Außerdem habe ich wieder am ESC-Caravan teilgenommen, so nennen wir es, wenn wir in den ländlichen Raum Georgiens fahren und dort an Schulen oder in Jugendzentren über Erasmus+, beziehungsweise den ESC erzählen und nonformale Bildungsaktivitäten vorstellen. Für Kinder und Jugendliche sind die Möglichkeiten in diesen Regionen sehr beschränkt und Programme, die kein Geld kosten, eröffnen viele Chancen.

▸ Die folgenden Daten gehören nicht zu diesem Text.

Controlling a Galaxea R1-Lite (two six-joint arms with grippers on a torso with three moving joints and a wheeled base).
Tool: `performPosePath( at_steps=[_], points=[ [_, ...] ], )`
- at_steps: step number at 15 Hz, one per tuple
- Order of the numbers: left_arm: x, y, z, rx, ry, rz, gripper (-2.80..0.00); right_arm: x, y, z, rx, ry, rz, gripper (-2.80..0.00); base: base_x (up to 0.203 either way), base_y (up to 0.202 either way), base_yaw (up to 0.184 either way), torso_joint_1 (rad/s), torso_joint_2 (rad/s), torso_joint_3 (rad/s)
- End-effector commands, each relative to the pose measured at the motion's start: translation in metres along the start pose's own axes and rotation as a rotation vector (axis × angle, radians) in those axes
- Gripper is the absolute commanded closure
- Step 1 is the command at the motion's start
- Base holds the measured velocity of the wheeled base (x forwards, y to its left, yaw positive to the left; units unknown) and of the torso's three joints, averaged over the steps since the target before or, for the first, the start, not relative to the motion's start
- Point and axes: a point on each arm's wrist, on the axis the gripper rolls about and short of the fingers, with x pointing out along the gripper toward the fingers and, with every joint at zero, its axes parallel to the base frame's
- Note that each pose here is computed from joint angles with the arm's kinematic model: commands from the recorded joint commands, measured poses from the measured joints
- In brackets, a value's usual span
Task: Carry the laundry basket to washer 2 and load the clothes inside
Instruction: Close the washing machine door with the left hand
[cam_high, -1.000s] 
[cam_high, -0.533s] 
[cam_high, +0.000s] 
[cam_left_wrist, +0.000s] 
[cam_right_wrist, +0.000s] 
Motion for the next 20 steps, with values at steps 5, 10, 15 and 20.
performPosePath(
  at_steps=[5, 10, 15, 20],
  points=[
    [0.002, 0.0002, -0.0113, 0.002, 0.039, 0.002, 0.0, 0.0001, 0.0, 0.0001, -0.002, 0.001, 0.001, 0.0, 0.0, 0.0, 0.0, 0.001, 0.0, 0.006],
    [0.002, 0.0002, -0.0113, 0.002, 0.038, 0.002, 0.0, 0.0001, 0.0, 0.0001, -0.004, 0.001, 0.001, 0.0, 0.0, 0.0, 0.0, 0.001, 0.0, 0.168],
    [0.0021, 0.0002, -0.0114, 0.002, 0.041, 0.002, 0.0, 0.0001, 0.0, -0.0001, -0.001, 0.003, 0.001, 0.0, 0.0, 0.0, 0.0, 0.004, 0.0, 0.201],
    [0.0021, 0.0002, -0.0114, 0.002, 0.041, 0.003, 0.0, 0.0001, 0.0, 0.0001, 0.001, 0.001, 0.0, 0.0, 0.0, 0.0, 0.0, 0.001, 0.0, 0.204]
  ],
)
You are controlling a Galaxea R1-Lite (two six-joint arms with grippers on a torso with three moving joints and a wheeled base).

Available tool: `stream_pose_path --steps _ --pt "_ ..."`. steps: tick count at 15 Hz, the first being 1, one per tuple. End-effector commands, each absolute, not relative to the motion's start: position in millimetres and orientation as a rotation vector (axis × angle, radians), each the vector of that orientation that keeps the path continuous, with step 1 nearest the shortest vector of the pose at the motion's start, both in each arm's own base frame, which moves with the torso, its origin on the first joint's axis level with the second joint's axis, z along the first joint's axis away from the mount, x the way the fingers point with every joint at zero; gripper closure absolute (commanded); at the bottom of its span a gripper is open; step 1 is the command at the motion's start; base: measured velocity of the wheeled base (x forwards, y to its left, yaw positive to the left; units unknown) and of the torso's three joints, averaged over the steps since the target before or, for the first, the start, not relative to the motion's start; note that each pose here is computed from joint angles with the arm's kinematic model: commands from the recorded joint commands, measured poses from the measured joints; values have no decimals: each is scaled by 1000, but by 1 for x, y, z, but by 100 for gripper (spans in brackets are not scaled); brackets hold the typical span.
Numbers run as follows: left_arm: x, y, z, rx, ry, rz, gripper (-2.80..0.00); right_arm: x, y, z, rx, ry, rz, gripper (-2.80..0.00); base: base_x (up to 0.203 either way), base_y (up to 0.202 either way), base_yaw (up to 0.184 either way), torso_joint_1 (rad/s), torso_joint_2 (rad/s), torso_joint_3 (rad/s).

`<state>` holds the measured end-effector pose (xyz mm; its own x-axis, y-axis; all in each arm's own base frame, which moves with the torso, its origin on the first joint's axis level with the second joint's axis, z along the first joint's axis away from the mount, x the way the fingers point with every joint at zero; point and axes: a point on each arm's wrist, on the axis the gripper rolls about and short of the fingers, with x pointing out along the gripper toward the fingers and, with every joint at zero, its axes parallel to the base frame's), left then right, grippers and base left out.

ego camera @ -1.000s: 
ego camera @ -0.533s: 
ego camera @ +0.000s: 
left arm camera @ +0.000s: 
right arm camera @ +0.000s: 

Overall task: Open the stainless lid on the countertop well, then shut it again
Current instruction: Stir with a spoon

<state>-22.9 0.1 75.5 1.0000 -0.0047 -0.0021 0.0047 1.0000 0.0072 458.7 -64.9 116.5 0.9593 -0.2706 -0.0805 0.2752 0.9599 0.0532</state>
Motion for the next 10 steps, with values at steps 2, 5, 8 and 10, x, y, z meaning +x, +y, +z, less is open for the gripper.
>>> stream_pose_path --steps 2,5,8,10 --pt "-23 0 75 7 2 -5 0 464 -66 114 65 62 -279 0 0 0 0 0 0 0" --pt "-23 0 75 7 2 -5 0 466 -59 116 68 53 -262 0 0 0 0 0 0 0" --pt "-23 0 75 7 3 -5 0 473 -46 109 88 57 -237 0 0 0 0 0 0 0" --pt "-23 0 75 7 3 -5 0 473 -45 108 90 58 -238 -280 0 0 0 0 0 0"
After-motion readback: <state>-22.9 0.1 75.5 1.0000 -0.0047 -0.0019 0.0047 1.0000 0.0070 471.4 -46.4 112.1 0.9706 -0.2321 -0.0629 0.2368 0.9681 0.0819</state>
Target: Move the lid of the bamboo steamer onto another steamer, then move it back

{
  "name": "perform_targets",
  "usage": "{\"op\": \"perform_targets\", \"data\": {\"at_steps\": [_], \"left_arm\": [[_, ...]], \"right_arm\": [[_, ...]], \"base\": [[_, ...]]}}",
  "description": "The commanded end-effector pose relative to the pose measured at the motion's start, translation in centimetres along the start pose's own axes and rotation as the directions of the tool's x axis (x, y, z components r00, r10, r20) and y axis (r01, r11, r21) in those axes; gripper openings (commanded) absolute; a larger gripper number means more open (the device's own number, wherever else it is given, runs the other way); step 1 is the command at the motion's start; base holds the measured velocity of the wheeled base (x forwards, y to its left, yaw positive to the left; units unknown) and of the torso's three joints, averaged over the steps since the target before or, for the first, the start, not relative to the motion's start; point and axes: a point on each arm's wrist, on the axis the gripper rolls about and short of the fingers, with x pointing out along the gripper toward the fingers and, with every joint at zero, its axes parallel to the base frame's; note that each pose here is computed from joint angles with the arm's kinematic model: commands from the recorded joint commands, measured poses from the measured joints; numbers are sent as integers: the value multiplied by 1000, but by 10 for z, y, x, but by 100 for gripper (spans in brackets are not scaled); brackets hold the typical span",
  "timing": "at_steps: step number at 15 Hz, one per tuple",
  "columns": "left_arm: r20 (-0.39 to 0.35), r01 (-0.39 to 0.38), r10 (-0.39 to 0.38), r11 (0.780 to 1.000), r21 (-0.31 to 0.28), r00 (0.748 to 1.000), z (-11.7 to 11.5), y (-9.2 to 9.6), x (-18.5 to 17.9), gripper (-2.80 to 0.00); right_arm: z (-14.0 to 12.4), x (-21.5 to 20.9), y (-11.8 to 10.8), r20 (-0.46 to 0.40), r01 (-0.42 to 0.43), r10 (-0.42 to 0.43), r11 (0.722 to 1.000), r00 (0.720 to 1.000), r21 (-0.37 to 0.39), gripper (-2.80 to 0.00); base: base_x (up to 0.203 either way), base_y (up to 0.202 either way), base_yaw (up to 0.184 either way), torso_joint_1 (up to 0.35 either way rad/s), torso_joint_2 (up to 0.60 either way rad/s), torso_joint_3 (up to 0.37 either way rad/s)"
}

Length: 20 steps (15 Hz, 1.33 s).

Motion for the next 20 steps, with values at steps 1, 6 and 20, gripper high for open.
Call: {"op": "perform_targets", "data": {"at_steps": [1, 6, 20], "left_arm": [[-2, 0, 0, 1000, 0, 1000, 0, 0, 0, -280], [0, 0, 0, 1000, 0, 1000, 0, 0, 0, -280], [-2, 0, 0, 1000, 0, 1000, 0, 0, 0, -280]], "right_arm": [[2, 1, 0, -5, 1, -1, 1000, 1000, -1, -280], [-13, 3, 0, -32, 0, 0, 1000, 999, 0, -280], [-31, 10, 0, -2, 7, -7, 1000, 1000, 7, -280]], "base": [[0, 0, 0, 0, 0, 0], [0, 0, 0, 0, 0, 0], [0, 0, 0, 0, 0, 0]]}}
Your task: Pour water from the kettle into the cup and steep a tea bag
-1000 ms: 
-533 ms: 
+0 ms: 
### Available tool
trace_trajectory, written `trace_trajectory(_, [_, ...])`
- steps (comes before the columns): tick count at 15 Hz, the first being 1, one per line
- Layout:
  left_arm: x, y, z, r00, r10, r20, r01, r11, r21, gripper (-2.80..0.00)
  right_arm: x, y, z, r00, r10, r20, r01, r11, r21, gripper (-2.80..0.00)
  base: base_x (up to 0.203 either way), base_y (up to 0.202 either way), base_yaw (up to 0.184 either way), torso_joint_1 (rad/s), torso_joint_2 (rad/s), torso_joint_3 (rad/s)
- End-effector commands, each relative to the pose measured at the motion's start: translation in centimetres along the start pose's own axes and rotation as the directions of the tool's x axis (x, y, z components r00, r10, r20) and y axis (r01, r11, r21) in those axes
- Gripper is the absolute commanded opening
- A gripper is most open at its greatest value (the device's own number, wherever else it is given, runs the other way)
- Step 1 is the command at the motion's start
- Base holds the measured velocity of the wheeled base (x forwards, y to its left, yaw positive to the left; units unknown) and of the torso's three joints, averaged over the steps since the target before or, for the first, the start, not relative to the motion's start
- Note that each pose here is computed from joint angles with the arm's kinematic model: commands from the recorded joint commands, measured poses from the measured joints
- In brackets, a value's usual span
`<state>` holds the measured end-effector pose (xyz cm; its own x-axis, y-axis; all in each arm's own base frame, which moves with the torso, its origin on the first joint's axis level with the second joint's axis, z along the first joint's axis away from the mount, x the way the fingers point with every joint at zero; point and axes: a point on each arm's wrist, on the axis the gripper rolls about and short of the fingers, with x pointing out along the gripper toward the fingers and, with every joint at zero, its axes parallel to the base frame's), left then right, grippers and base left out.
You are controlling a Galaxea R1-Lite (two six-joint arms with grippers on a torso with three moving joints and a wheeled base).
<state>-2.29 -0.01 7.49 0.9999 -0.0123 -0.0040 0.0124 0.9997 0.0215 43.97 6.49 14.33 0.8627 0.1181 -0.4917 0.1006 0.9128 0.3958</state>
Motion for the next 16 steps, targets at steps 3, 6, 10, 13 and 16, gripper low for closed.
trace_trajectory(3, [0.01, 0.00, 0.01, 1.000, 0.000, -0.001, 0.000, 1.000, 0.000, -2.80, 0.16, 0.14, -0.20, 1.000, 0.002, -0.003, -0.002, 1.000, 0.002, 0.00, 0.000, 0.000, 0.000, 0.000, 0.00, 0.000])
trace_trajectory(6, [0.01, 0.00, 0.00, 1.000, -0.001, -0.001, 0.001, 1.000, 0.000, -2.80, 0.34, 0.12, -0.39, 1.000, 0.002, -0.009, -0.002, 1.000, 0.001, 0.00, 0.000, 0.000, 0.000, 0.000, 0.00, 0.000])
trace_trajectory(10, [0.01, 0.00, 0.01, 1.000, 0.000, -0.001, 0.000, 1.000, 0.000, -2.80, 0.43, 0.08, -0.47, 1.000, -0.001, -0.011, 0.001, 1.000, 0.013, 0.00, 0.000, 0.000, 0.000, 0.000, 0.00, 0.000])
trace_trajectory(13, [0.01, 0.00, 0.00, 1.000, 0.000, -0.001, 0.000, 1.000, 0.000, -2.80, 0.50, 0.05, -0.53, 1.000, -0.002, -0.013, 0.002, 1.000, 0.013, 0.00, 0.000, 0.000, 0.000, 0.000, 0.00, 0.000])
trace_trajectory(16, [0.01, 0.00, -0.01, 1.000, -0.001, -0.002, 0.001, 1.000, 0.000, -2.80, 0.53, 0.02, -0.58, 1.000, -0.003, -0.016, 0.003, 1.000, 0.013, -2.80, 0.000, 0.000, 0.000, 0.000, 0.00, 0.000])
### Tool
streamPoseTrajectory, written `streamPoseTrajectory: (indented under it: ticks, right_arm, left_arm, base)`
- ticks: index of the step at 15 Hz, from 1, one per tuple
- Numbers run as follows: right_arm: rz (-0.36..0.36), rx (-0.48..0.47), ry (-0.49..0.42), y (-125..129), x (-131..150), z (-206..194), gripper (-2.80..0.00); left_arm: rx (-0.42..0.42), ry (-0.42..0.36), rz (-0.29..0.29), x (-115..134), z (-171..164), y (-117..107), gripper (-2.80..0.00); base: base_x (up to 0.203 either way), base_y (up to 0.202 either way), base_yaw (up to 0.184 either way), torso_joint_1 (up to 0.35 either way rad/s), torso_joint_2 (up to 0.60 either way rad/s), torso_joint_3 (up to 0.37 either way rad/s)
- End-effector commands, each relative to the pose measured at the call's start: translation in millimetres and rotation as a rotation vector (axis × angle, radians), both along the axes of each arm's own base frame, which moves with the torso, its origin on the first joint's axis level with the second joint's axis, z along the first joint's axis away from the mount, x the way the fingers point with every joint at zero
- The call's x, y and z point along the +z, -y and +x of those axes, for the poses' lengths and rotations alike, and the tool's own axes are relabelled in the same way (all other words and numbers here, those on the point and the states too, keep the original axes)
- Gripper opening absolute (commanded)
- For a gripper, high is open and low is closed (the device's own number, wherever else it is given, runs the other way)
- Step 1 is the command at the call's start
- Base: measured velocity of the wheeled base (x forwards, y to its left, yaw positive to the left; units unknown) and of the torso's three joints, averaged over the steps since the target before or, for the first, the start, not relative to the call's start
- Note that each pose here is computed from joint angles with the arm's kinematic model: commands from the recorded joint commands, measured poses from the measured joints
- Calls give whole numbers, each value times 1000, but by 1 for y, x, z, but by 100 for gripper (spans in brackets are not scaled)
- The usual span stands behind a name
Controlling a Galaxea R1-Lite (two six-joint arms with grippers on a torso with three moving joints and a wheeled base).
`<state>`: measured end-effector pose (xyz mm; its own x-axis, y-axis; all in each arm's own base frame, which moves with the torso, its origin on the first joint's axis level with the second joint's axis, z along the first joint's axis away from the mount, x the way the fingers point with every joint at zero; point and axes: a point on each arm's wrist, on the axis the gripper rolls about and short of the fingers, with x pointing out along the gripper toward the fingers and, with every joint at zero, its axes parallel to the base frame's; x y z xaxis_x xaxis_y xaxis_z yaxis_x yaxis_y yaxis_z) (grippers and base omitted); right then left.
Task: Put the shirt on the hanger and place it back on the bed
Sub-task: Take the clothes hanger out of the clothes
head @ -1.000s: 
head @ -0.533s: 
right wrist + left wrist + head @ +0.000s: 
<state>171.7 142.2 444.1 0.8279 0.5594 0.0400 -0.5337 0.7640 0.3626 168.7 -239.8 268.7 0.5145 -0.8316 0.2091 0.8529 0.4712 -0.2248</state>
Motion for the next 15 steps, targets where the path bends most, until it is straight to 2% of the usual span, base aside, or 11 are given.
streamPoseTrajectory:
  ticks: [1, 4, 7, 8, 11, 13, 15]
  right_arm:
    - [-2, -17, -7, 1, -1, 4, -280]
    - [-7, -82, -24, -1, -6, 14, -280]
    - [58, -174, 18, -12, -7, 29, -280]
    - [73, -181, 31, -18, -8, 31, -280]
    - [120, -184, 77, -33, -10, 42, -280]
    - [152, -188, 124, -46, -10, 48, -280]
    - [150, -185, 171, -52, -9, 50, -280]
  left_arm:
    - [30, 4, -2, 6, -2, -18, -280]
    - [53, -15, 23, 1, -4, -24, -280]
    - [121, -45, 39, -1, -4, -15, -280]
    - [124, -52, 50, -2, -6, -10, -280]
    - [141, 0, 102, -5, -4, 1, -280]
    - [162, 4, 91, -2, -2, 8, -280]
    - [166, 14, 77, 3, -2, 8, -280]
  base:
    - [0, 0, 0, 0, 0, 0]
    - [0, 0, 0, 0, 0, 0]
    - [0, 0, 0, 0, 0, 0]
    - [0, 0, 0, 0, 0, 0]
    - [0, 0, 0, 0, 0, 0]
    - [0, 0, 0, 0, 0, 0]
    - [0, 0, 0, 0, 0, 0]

Ein absoluter Höhepunkt war für mich der Besuch einer georgischen Tanzshow vom Staatsballett. Von Supras oder sonstigen Feierlichkeiten kannte ich schon georgische Tänze, aber in der Show wurden verschiedene Tänze aus den unterschiedlichen Regionen Georgiens gezeigt und mit modernen Elementen gemischt. Das Publikum hat mit den TänzerInnen interagiert, während der Show angefeuert, geklatscht oder gepfiffen, was in einer deutschen Vorstellung des Staatsballett ja undenkbar wäre. Genauso gut fand ich das Konzert von der georgischen Indie Band Bedford Falls auf dem ich letztes Wochenende war. Ich freue mich schon auf das nächste Mal, wenn ich sie live sehen kann, denn sie kommen auch zum diesjährigen dreitägigen Tbilisi Open-Air Festival, für das wir uns Karten gekauft haben!
Malin
Malin verbringt ihren Freiwilligendienst in der Youth Association DRONI, ihr Projekt wird kofinanziert von der Europäischen Union.